> **Task**
Scan the data below and copy each line where "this" occurs.
───── Provided records ─────
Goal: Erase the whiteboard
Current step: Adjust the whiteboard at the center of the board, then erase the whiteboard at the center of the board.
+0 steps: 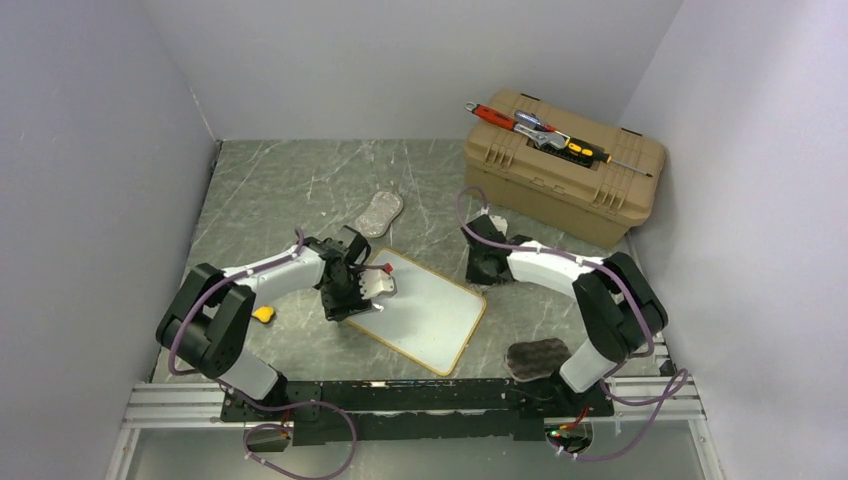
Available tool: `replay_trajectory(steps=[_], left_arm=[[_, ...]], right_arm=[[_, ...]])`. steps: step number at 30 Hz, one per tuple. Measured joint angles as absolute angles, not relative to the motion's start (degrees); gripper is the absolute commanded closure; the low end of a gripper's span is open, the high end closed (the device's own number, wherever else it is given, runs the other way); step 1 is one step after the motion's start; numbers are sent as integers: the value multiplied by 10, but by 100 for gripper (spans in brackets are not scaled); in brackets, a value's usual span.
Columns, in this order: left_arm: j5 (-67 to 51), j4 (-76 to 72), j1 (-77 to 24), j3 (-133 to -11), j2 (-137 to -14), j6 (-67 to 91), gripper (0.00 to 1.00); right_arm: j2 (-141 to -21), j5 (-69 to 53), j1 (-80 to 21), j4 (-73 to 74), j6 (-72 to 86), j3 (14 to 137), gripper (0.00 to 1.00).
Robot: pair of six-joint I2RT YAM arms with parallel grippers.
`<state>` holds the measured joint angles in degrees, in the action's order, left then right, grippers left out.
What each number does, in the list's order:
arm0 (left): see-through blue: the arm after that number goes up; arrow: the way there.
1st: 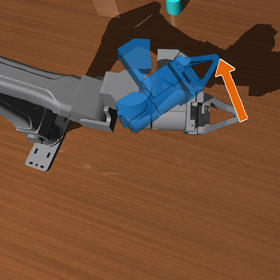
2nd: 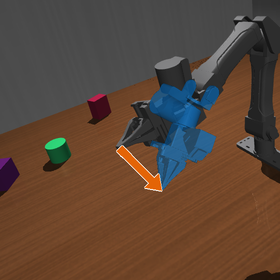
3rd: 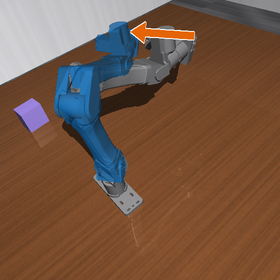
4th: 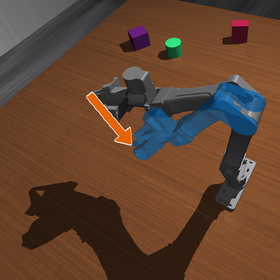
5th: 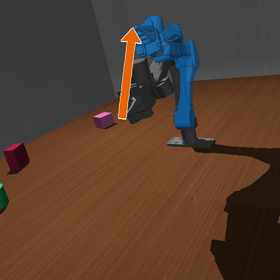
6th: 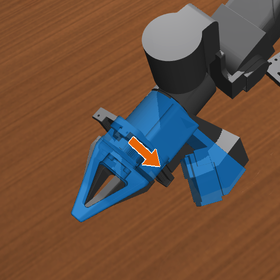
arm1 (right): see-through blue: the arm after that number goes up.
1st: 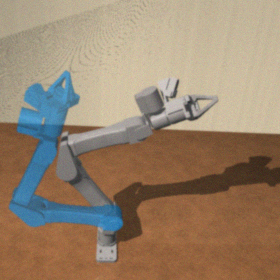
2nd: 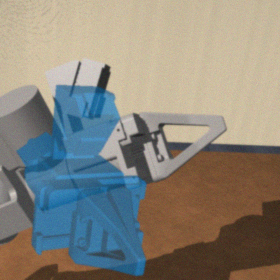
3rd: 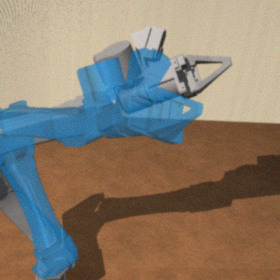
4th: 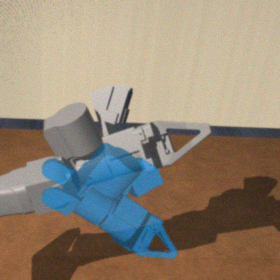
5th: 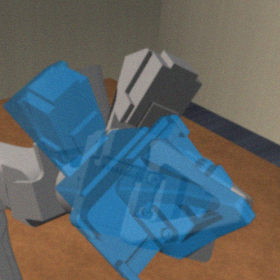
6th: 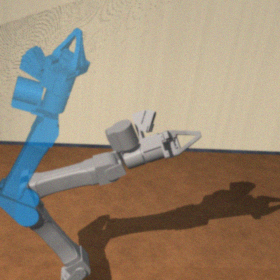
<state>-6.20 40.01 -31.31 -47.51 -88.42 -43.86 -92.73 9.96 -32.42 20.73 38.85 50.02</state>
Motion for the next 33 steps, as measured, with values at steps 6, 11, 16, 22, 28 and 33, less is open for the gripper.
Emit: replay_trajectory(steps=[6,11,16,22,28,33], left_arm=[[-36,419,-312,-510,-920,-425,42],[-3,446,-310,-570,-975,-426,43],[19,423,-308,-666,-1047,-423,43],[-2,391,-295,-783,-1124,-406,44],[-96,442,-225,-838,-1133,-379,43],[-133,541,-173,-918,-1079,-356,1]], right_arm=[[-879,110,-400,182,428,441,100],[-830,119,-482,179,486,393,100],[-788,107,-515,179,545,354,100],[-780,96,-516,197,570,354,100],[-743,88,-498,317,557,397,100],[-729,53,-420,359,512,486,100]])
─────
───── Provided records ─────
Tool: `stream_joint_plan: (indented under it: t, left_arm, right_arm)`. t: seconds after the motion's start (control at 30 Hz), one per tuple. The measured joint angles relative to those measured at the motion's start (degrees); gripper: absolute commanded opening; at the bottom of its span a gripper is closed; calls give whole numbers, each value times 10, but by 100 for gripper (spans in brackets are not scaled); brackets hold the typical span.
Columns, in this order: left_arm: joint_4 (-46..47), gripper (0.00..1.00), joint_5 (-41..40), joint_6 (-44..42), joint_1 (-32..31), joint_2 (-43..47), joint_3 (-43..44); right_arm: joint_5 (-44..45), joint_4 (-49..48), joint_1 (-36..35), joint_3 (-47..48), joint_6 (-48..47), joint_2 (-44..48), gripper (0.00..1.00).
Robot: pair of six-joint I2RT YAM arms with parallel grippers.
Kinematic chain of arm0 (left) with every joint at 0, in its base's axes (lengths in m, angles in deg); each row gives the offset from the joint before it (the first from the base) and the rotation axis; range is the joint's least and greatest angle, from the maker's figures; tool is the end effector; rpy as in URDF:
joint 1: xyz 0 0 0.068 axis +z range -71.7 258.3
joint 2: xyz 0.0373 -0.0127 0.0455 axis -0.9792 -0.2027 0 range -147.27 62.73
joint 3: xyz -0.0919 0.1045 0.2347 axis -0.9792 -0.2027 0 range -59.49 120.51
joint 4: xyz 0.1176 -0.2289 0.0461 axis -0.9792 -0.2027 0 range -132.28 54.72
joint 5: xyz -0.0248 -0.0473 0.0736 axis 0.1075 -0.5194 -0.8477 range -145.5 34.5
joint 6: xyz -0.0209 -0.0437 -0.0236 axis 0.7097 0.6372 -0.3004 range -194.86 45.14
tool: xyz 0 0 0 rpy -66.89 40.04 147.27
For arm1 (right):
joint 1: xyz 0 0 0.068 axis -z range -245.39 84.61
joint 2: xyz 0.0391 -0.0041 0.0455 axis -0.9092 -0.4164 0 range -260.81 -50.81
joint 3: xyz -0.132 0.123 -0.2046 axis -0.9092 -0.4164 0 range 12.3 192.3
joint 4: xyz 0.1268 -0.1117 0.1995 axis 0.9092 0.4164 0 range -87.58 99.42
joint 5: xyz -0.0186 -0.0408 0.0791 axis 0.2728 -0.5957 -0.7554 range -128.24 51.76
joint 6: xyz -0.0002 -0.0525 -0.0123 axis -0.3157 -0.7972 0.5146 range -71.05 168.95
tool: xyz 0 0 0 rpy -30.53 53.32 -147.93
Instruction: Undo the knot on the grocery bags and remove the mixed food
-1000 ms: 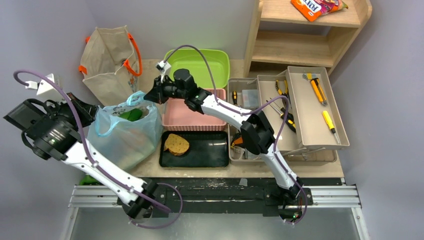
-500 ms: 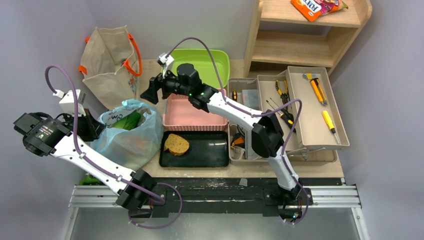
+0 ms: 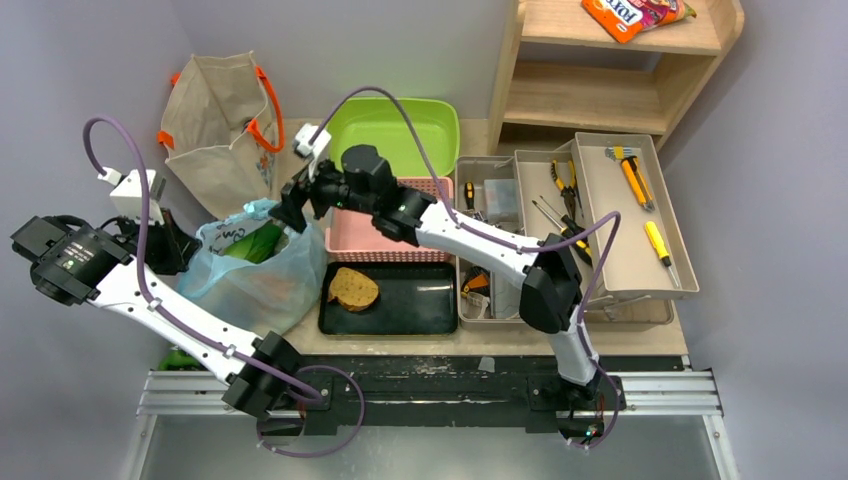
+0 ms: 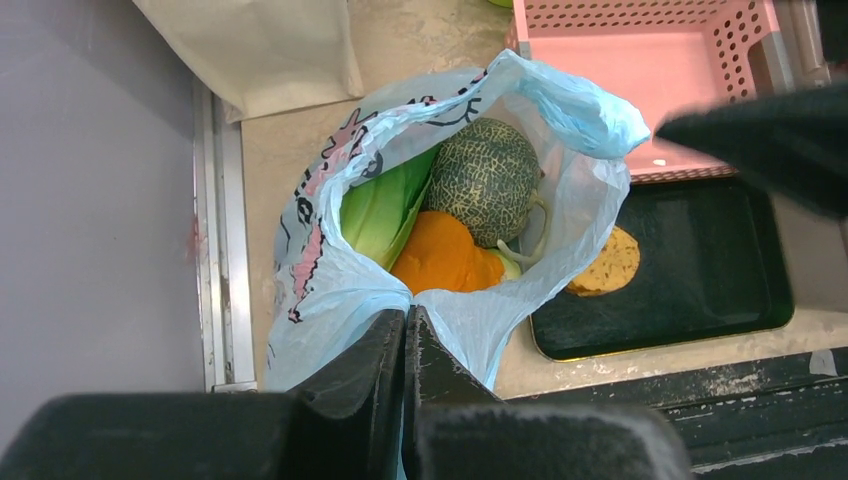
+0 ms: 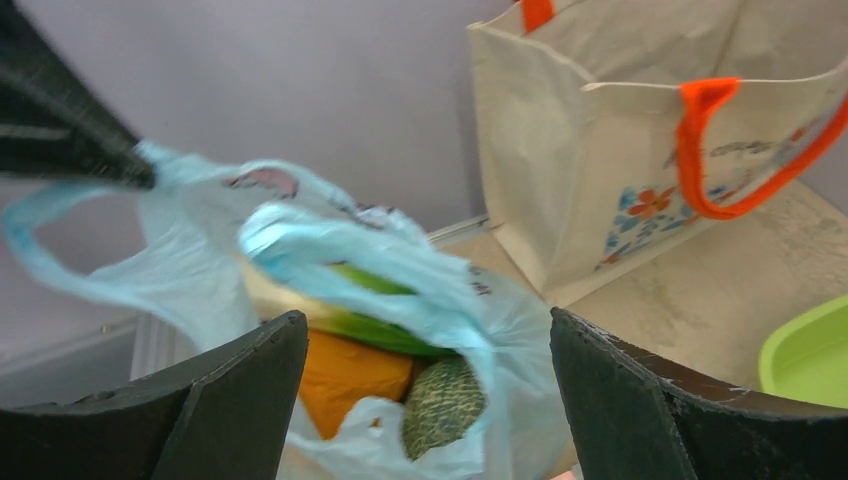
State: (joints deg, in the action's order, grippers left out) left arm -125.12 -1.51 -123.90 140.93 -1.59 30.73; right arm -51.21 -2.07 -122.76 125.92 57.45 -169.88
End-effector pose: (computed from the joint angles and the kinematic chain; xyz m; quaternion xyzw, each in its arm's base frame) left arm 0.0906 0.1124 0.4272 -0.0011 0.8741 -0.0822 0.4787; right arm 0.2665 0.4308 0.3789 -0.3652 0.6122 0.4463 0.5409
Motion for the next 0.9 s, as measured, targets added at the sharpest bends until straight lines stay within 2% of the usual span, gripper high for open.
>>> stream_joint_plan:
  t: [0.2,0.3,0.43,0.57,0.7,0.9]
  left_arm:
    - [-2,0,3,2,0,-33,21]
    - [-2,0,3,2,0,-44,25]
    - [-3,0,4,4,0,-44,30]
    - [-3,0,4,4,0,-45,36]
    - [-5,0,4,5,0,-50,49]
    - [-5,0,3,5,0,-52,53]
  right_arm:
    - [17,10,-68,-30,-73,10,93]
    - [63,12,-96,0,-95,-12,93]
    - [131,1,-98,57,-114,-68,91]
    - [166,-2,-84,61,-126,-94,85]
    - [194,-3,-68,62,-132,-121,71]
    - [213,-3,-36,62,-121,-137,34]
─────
> **Written response**
Columns, in this order: left_arm: j5 (-67 to 51), j4 (-76 to 72), j1 (-77 to 24), j3 (-133 to -11), j2 (-137 to -14), j6 (-67 to 91), gripper (0.00 to 1.00); right_arm: j2 (-141 to -21), j5 (-69 to 53), j1 (-80 to 21), j4 (-73 to 74), j6 (-72 to 86), j3 (14 to 137), gripper (0.00 to 1.00).
Columns, in this order: left_arm: joint_4 (-46..47), gripper (0.00..1.00), joint_5 (-41..40), joint_6 (-44..42), joint_1 (-32..31), joint_2 (-43..47), joint_3 (-43..44); right_arm: joint_5 (-44..45), joint_4 (-49..48), joint_1 (-36..35), joint_3 (-47..48), joint_6 (-48..47), joint_2 (-44..48), gripper (0.00..1.00).

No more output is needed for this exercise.